— Work request —
Give the records again in full, exactly as they are.

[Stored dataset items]
= = = = = = =

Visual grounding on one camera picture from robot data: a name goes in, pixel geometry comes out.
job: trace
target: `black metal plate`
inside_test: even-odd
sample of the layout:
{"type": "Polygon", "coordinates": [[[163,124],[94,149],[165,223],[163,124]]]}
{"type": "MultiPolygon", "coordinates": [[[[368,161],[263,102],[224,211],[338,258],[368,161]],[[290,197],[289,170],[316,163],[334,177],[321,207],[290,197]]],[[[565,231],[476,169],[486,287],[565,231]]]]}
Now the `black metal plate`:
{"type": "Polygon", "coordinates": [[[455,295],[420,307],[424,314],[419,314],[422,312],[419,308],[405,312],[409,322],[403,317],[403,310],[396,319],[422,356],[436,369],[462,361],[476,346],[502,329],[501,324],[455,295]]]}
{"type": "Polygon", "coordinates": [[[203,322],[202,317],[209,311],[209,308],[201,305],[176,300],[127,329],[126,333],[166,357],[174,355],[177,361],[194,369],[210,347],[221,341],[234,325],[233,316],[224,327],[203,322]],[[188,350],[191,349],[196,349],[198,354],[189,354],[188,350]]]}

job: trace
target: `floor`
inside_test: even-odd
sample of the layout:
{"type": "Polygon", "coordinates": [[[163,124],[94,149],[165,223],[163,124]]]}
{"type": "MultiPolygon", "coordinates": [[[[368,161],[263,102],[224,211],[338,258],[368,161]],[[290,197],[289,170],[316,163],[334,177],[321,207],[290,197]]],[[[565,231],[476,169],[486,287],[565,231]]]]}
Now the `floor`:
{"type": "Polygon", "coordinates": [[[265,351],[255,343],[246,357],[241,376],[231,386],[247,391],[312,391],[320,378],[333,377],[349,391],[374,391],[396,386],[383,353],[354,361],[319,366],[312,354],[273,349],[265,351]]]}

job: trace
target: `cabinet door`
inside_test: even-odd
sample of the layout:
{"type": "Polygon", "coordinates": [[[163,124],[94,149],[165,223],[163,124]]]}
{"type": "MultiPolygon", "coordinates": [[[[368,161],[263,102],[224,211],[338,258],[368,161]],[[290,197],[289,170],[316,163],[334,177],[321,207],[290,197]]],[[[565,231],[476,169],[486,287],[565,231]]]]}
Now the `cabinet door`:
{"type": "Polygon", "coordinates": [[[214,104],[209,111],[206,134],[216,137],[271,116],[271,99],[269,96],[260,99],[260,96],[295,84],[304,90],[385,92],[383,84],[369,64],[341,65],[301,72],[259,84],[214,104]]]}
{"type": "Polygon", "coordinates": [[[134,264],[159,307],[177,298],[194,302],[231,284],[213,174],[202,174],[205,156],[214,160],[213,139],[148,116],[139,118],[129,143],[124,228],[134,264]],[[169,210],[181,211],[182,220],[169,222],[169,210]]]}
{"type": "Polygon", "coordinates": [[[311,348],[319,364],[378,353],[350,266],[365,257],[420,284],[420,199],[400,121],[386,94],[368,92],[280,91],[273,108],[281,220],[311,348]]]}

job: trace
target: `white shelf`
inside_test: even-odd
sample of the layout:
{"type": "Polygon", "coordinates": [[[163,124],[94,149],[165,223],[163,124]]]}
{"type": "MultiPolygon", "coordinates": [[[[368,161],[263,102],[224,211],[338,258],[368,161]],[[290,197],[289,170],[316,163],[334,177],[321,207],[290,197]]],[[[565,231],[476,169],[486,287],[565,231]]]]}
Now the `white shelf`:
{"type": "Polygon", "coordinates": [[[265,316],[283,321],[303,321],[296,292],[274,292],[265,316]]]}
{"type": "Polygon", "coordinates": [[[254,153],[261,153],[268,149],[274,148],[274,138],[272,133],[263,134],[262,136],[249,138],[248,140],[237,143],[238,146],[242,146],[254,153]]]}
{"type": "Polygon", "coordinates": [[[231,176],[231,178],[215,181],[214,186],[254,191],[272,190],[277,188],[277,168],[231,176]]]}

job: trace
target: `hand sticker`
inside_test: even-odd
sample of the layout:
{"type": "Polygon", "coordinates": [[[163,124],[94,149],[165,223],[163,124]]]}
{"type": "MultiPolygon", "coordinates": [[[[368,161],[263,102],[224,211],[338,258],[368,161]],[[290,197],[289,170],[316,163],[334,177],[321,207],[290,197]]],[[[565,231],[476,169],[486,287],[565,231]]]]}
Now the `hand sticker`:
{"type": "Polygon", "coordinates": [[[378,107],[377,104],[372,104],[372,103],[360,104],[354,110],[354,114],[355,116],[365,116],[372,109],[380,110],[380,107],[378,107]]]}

= = = = = = =

— Response to the task —
Visual grounding on one camera picture from robot data: a name goes in, pixel geometry comes out.
job: trace
target: `black metal plate`
inside_test: even-odd
sample of the layout:
{"type": "Polygon", "coordinates": [[[163,124],[94,149],[165,223],[163,124]]]}
{"type": "MultiPolygon", "coordinates": [[[[368,161],[263,102],[224,211],[338,258],[368,161]],[[290,197],[289,170],[316,163],[334,177],[321,207],[290,197]]],[[[565,231],[476,169],[486,287],[565,231]]]]}
Now the `black metal plate`:
{"type": "Polygon", "coordinates": [[[455,295],[420,307],[424,314],[419,314],[422,312],[419,308],[405,312],[409,322],[403,317],[403,310],[396,319],[422,356],[436,369],[462,361],[476,346],[502,329],[501,324],[455,295]]]}
{"type": "Polygon", "coordinates": [[[203,322],[202,317],[209,311],[209,308],[201,305],[176,300],[127,329],[126,333],[166,357],[174,355],[177,361],[194,369],[210,347],[221,341],[234,325],[233,316],[224,327],[203,322]],[[188,350],[191,349],[196,349],[198,354],[189,354],[188,350]]]}

job: trace
target: `floor`
inside_test: even-odd
sample of the layout:
{"type": "Polygon", "coordinates": [[[163,124],[94,149],[165,223],[163,124]]]}
{"type": "MultiPolygon", "coordinates": [[[[368,161],[263,102],[224,211],[338,258],[368,161]],[[290,197],[289,170],[316,163],[334,177],[321,207],[290,197]]],[[[565,231],[476,169],[486,287],[565,231]]]]}
Now the `floor`:
{"type": "Polygon", "coordinates": [[[265,351],[255,343],[246,357],[241,376],[231,386],[247,391],[312,391],[320,378],[333,377],[349,391],[374,391],[396,386],[383,353],[354,361],[319,366],[312,354],[273,349],[265,351]]]}

job: trace
target: `cabinet door`
inside_test: even-odd
sample of the layout:
{"type": "Polygon", "coordinates": [[[163,124],[94,149],[165,223],[163,124]]]}
{"type": "MultiPolygon", "coordinates": [[[[368,161],[263,102],[224,211],[338,258],[368,161]],[[290,197],[289,170],[316,163],[334,177],[321,207],[290,197]]],[[[565,231],[476,169],[486,287],[565,231]]]]}
Now the `cabinet door`:
{"type": "Polygon", "coordinates": [[[214,104],[209,111],[206,134],[216,137],[271,116],[271,99],[269,96],[260,99],[260,96],[295,84],[304,90],[385,92],[383,84],[369,64],[341,65],[301,72],[259,84],[214,104]]]}
{"type": "Polygon", "coordinates": [[[134,264],[159,307],[177,298],[194,302],[231,284],[213,174],[202,174],[205,156],[214,160],[213,139],[148,116],[139,118],[129,143],[124,228],[134,264]],[[169,210],[181,211],[182,220],[169,222],[169,210]]]}
{"type": "Polygon", "coordinates": [[[311,348],[319,364],[378,353],[350,266],[365,257],[420,284],[420,199],[400,121],[386,94],[368,92],[280,91],[273,108],[281,220],[311,348]]]}

job: trace
target: `white shelf`
inside_test: even-odd
sample of the layout:
{"type": "Polygon", "coordinates": [[[163,124],[94,149],[165,223],[163,124]]]}
{"type": "MultiPolygon", "coordinates": [[[[368,161],[263,102],[224,211],[338,258],[368,161]],[[290,197],[289,170],[316,163],[334,177],[321,207],[290,197]]],[[[565,231],[476,169],[486,287],[565,231]]]]}
Now the `white shelf`:
{"type": "Polygon", "coordinates": [[[265,316],[283,321],[303,321],[296,292],[274,292],[265,316]]]}
{"type": "Polygon", "coordinates": [[[254,153],[261,153],[268,149],[274,148],[274,138],[272,133],[263,134],[262,136],[249,138],[248,140],[237,143],[238,146],[242,146],[254,153]]]}
{"type": "Polygon", "coordinates": [[[231,176],[231,178],[215,181],[214,186],[254,191],[272,190],[277,188],[277,168],[231,176]]]}

job: trace
target: `hand sticker`
inside_test: even-odd
sample of the layout:
{"type": "Polygon", "coordinates": [[[163,124],[94,149],[165,223],[163,124]]]}
{"type": "MultiPolygon", "coordinates": [[[[368,161],[263,102],[224,211],[338,258],[368,161]],[[290,197],[289,170],[316,163],[334,177],[321,207],[290,197]]],[[[565,231],[476,169],[486,287],[565,231]]]]}
Now the `hand sticker`:
{"type": "Polygon", "coordinates": [[[378,107],[377,104],[372,104],[372,103],[360,104],[354,110],[354,114],[355,116],[365,116],[372,109],[380,110],[380,107],[378,107]]]}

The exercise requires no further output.